Para que la sociedad y la convivencia funcionen como es debido, lo primero que han de tener muy claro los ciudadanos es que, antes que caritativos, tienen que ser respetuosos. De la misma manera que, antes que ser buenos creyentes, tienen que ser buenos ciudadanos. La ciudadanía es un derecho y una obligación igual para todos. La creencia es una decisión libre para aquellos que libremente quieren asumirla.

 

Por eso resulta estrambótico que una persona, amparándose en motivos religiosos, se ponga a faltarle al respeto a quien no coincide con sus ideas o con sus principios morales. Es el caso de quienes, desde sus criterios tradicionales, se sienten con derecho a organizarles la vida a los demás, entrando en la privacidad de los otros, despreciando sus opiniones políticas, sus ideas religiosas o sus relaciones humanas.

 

En nuestra cultura occidental, durante siglos, el centro de la sociedad fue la religión.

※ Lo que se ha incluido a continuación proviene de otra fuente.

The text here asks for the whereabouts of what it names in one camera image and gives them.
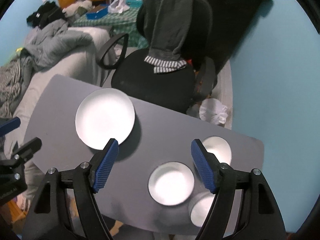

De ahí que, hasta el s. XVIII, los criterios de la Iglesia y de la moral católica se imponían con tal autoridad que, quien no estaba de acuerdo con lo que disponía la religión, era castigado y hasta podía ser quemado en la hoguera.

 

Lo malo del asunto es que todavía hay gente que, en el fondo, sigue pensando así. Y si no te queman en la hoguera, es porque eso ya no es posible. Pero si no coincides con lo que dispone la religión o las “buenas costumbres”, te queman con su lengua rígidamente conservadora de lo que antaño fue la medida con la que se medía a todo el mundo.

 

Hoy ya las cosas no son así, por más que algunos se resistan a aceptarlo. No vivimos en una monarquía absoluta, sino en un Estado de derecho en el que la carta magna por la que se rige la vida ciudadana es la Constitución.

 

En ella se dispone que “los españoles son iguales ante la ley, sin que pueda prevalecer discriminación alguna por razón de nacimiento, raza, sexo, religión, opinión o cualquier otra condición o circunstancia personal o moral” (art. 14). Y en el artículo 18, 1: “Se garantiza el derecho al honor, a la intimidad personal y familiar y a la propia imagen”. Lo que se dice aquí son derechos que tenemos todos los españoles por igual. Por eso el respeto a los demás exige el exacto cumplimiento de estos derechos.

        

Dos conclusiones se pueden deducir de lo dicho:

 

1) Es necesaria y urgente una buena educación para la ciudadanía. Por supuesto, tal educación se debe impartir de forma que sirva para unir a los españoles en lo que es común a todos. En cualquier caso, lo que parece indudable es que todos necesitamos ser educados, ante todo, como buenos ciudadanos. Las incesantes faltas de respeto que vemos, oímos y padecemos cada día nos están diciendo a gritos que es urgente educar a este país en aquello que constitucionalmente nos tiene que unir a todos.

 

2)  Es absurdo y contradictorio que, en ciertos ambientes, se hable tanto de amor, caridad, generosidad y hasta heroísmo, cuando, a renglón seguido, quienes tanto hablan de eso, no sientan escrúpulo alguno ante sus frecuentes faltas de respeto a todo el que no se somete a sus ideas, sus normas o sencilla-mente a sus intereses. Por eso confieso que me siento mal, muy mal, cuando oigo algunos sermones o leo algunos documentos en los que, con un lenguaje pomposo y dulzón, lo que en realidad se hace es atacar, agredir y humillar a quienes cometen el “grave delito” de pensar, hablar o vivir como al predicador de turno (clérigo o laico) no le gusta. Hacer eso es prestar el peor servicio que se puede hacer, no sólo a la educación para la ciudadanía, sino también a la educación religiosa.